* **WHAT THE TASK ASKS**
Transcribe the data exactly. Leave nothing out.

* **GIVEN DATA**

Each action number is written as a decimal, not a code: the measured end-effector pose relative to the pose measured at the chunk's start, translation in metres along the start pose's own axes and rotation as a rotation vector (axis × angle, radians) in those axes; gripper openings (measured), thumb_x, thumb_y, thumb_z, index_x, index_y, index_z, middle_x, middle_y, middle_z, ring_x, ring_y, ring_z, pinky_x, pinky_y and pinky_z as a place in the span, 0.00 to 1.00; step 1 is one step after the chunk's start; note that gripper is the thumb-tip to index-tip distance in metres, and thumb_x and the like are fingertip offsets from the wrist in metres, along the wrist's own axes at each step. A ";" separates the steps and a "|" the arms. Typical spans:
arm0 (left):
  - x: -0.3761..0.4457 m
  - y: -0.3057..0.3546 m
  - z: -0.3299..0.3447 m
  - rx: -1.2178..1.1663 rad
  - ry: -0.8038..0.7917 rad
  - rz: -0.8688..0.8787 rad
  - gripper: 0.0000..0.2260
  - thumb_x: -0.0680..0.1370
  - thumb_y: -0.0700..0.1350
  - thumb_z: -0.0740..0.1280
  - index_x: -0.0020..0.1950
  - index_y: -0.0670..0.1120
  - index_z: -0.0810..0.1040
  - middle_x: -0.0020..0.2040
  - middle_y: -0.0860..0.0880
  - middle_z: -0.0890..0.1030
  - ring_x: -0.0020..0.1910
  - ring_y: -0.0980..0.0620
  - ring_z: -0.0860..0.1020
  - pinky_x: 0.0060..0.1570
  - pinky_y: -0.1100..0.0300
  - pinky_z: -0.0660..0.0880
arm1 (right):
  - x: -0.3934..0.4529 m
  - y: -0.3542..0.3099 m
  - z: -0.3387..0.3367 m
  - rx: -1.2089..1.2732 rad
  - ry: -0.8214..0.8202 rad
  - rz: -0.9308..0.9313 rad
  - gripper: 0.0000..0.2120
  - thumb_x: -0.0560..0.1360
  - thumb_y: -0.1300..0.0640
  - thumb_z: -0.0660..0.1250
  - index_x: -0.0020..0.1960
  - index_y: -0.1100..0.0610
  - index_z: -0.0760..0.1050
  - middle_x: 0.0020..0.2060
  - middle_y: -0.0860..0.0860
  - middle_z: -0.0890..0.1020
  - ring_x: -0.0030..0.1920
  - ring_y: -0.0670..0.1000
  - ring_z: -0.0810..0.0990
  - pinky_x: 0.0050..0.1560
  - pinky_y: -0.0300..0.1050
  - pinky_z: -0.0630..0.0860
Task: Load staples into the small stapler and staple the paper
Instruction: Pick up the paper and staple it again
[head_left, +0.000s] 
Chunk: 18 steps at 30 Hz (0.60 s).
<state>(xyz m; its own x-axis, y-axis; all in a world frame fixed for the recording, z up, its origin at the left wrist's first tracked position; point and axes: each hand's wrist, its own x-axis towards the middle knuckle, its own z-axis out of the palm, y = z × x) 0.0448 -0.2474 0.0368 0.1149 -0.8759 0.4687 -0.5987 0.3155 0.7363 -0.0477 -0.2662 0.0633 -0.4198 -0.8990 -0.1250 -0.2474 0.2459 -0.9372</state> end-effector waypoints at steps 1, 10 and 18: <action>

* **ANSWER TO THE EXERCISE**
Each action number is written as a decimal, not a code: the measured end-effector pose relative to the pose measured at the chunk's start, translation in metres along the start pose's own axes and rotation as a rotation vector (axis × angle, radians) in those axes; gripper openings (measured), thumb_x, thumb_y, thumb_z, index_x, index_y, index_z, middle_x, middle_y, middle_z, ring_x, ring_y, ring_z, pinky_x, pinky_y and pinky_z as a place in the span, 0.00 to 1.00; step 1 is one step after the chunk's start; note that gripper is the thumb-tip to index-tip distance in metres, and thumb_x and the like are fingertip offsets from the wrist in metres, along the wrist's own axes at each step. A ";" separates the steps and a "|" the arms. Typical spans:
arm0 (left):
  - x: -0.3761..0.4457 m
  - y: -0.3057..0.3546 m
  - z: -0.3299..0.3447 m
  - rx: -1.2178..1.1663 rad
  - ry: -0.8038..0.7917 rad
  - rz: -0.8688..0.8787 rad
  - gripper: 0.0000..0.2260
  - thumb_x: -0.0680..0.1370
  - thumb_y: -0.0700..0.1350
  - thumb_z: -0.0740..0.1280
  - index_x: -0.0020..0.1950
  - index_y: -0.0670..0.1120
  - index_z: -0.0810..0.1040
  - middle_x: -0.0020..0.2040
  - middle_y: -0.0860..0.0880
  - middle_z: -0.0890..0.1030
  - ring_x: -0.0020..0.1910
  - ring_y: -0.0980..0.0620
  - ring_z: -0.0860..0.1020
  - pinky_x: 0.0060..0.1570
  - pinky_y: -0.1100..0.0300
  - pinky_z: -0.0660..0.0880
arm1 (right):
  - x: -0.3934..0.4529 m
  - y: -0.3542..0.3099 m
  - z: -0.3387..0.3367 m
  - rx: -1.2089..1.2732 rad
  - ry: -0.8214..0.8202 rad
  - rz: -0.9308..0.9313 rad
  - gripper: 0.0000..0.2120
  - thumb_x: -0.0560..0.1360
  - thumb_y: -0.1300..0.0640
  - thumb_z: -0.0660..0.1250
  - index_x: -0.0020..0.1960
  - index_y: -0.1100..0.0610
  - index_z: -0.0760..0.1050
  - middle_x: 0.0020..0.2060
  - middle_y: -0.0860..0.0860
  - middle_z: -0.0890..0.1020
  - ring_x: -0.0030..0.1920
  - ring_y: -0.0670..0.1000
  - ring_z: -0.0810..0.0990
  - pinky_x: 0.0050..0.1560
  - pinky_y: -0.0300..0.1050
  - pinky_z: -0.0630..0.0860
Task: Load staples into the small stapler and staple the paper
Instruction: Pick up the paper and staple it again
[head_left, +0.000s] 
Chunk: 18 steps at 30 Hz (0.60 s).
<state>(xyz m; its own x-axis, y-axis; all in a world frame fixed for the recording, z up, its origin at the left wrist's first tracked position; point and axes: each hand's wrist, its own x-axis towards the middle knuckle, its own z-axis out of the palm, y = z × x) 0.0448 -0.2474 0.0368 0.1149 -0.8759 0.4687 -0.5987 0.3155 0.7363 -0.0477 -0.2662 0.0633 -0.4198 -0.8990 -0.1250 -0.2474 0.2459 -0.9372</state> end-effector waypoints at steps 1, 10 and 18: <action>

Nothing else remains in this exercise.